▶ [Data]
☆ ☆ ☆ ☆ ☆

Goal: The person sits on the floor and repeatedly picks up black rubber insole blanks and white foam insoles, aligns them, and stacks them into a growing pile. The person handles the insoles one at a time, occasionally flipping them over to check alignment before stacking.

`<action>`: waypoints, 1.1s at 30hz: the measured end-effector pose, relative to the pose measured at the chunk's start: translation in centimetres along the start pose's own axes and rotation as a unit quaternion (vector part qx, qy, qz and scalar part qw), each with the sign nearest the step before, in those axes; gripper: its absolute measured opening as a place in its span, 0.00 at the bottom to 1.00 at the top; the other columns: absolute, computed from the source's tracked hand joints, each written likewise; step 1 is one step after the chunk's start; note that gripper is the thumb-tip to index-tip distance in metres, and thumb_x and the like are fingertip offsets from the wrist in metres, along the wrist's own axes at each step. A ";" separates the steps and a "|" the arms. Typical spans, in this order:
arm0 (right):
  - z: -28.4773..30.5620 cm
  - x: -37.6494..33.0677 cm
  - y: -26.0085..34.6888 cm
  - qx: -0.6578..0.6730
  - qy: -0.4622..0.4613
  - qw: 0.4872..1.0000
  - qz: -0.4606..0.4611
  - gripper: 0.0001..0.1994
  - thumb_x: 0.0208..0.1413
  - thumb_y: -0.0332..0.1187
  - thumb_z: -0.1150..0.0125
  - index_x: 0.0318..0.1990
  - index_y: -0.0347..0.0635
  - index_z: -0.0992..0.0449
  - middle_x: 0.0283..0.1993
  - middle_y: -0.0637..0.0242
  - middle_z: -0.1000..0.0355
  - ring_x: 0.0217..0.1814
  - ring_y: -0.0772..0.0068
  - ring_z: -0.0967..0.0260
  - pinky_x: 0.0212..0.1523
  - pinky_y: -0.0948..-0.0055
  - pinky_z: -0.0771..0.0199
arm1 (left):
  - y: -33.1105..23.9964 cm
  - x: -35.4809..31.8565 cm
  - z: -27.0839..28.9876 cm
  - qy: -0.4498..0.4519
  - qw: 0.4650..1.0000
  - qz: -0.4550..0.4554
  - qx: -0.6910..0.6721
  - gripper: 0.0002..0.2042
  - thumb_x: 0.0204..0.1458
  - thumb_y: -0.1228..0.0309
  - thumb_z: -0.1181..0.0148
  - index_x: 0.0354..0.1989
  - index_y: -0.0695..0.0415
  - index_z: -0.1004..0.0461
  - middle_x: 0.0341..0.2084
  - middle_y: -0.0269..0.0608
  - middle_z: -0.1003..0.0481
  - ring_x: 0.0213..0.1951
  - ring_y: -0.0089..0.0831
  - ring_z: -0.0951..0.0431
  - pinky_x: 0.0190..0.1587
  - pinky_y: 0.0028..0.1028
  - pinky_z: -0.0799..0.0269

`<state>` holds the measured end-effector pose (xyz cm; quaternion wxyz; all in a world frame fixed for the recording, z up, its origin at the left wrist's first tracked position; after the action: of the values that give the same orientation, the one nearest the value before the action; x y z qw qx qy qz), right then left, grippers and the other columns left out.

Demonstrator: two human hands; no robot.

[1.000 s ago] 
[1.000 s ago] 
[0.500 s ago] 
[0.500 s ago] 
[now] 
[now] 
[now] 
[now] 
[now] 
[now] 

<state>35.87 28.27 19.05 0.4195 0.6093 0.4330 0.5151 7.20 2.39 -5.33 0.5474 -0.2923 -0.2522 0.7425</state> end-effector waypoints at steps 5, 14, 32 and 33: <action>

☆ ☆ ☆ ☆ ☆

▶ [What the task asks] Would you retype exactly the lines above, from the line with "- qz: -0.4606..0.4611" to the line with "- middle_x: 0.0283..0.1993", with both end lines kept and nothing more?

▶ [Response to the exercise]
  - qz: -0.4606..0.4611
  - gripper: 0.0001..0.1994
  - thumb_x: 0.0208..0.1413
  - thumb_y: -0.0332..0.1187
  - thumb_z: -0.1150..0.0125
  - index_x: 0.0318..0.1990
  - index_y: -0.0347..0.0635
  - index_z: -0.0992..0.0449
  - middle_x: 0.0283..0.1993

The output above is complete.